Emoji Encoding: A new style for binary encoding for the web
Computers think in binary, and you would have thought that sending binary data around would be pretty easy. But that turns out to be a completely non trivial task. The problem is those pesky humans and needing to interface with them.
For example, if I need to send some binary data over email, I can either do that as attachment, with high probability of at least a few people never getting it, or I can encode it somehow. Typical choices are Base64 encoding for the low tech and barcodes / QR code and the like. For the fancy among us, we can try go with Base85 and other such things. That is pretty standard, but it really has a lot of limitations. Base64 will increase the size of the data by 25%, and it is case sensitive, so it is hard to get right if you need to actually look at it and not just copy/paste it. It is also limited to plain old ASCII, for compatibility reasons that don’t make a lot of sense in today’s world.
I have been thinking about this for a long time, because we need to send binary data (license information) in text, and we also need that to look well and formatted.
After a lot of thought and experimentation, I’m proud to announce a new form of encoding: the Emoji Encoder, available currently for .NET, but soon to be available for Ruby, Python, Go, Node.JS, Ember.js, React.JS and maybe jQuery.
The idea for this innovation came to me because of the following observations:
- Emojis are becoming much more important in any textual conversation (to the point where people will say an emoji). That mean that we can rely on them for long term, which is very important for storage technology.
- Trying to read meaning from emojis being sent is clearly impossible, as anyone taking a peek at a text conversation between two teenage girls can say. (Although they appear to have a hidden meaning, if she sent the red heel and not the blue heel emoji that apparently means something.)
- Because emojis are so relevant, they can be sent anywhere a normal text would go, including email, social media, printing, etc.
- There are a lot of emojis, allowing us to overcome the bloat of Base64 and its friends by dedicating a single emoji for each byte in a 1:1: mapping.

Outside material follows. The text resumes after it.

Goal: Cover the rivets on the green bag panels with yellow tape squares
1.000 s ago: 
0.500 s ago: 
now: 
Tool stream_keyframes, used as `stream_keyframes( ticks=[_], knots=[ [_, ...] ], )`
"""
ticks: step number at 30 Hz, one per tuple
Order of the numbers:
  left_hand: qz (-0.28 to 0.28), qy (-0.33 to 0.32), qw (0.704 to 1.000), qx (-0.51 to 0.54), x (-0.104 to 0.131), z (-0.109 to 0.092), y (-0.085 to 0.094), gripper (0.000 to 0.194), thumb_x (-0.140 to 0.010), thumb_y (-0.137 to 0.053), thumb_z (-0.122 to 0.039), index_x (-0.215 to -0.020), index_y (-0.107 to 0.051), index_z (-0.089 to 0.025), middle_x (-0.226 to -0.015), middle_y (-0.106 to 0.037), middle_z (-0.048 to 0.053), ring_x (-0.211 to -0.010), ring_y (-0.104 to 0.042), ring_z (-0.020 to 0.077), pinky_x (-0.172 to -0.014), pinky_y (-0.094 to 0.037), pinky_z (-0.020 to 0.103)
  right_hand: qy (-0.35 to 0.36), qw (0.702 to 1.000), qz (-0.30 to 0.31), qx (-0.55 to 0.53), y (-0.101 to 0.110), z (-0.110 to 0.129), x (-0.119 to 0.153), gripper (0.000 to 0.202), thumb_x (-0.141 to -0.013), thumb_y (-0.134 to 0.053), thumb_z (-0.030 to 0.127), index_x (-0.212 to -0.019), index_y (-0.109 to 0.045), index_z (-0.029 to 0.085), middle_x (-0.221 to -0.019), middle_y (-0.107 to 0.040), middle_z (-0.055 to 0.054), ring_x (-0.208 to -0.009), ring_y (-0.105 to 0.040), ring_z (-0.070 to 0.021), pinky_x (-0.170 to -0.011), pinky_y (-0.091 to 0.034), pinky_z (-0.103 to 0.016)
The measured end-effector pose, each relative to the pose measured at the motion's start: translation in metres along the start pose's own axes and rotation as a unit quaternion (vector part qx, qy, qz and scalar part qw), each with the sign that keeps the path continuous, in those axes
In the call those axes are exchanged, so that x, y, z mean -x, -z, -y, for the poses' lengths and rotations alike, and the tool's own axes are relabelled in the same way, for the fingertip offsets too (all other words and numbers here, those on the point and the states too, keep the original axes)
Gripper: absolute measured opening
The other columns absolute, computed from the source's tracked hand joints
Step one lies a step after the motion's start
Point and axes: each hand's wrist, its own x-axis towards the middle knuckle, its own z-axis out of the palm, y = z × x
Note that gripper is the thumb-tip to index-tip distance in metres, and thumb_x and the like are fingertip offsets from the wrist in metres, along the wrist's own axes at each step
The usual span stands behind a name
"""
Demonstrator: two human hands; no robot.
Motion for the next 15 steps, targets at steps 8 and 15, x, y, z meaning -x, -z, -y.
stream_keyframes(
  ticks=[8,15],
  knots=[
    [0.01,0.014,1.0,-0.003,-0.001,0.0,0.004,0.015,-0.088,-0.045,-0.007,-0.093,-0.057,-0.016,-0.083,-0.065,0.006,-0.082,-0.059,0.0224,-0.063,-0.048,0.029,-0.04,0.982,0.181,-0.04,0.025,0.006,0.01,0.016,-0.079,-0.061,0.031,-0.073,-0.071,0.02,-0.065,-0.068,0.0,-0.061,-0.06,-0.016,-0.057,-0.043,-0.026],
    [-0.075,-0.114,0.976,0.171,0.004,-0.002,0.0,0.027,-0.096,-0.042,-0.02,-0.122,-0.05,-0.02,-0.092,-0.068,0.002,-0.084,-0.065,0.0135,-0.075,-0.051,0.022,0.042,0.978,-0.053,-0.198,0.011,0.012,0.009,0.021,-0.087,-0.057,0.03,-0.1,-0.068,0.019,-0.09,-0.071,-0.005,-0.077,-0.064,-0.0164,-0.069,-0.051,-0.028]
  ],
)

That means that in terms of characters, Emoji Encoding is a net win. Consider the following equivalent information:
- I5xy4dT9Qyjp7DKwuVI6y95EwlDeO/NBeiuc3GJ5Mjo= <—45 characters
- ℹ⤴⚫✔⭕㊗◀☔➖✂♥⛵✖♍❤⛵✅✏ℹ⛲✂ <—33 characters
That is quite important when dealing with constrained textual formats, such as twitter, where the above will be rendered as:
There are other advantages. This data is actually a 256 bits key for use in encryption. And you can actually show it to a user and have a reasonably good chance that they will be able to tell it apart from something else. It rely on the ability of humans to recognize shapes, but it will be very hard for them to actually tell someone your key. There has been a lot of research around such things, and while it isn’t a primary motivation for us, it is a very nice perk.
I mentioned that a key interest for us is the usage in licensing code. Here is an example of how a license email will now look:
I think that in addition to being pretty, it is also going to bring a smile to people faces, so the Emoji Encoder is a win all around.
looks pretty useful... can't wait for same day of the next year for v2 :)
This is life changing! I wonder what my password cache will look like in emoji form! So beautiful!
This will also increase the size of the encoded bytes... But at least it looks nicer!
Well, I don't quite know what is wrong, but I just received the newly encoded RavenDB license file and it tells me "invalid license" when I try using it. What could be going wrong? Do I need to upgrade to the new RavenDB smiley edition?
CheloXL, Yes, it would, but we are counting characters here, since that is what is wildly used, and that is much different.
Alex, We have considered this issue, but then we realized that we have a great solution for this. An untapped resource for tech support and a way to promote equality and goodness in the world. Teenage girls. While typically overlooked for tech support for reasons unspecified, the fact is that due to their lifestyle, they have a lot of experience in dealing with emoji related issues. As such, they have developed the expertise necessary to ensure proper emoji interchange across various media.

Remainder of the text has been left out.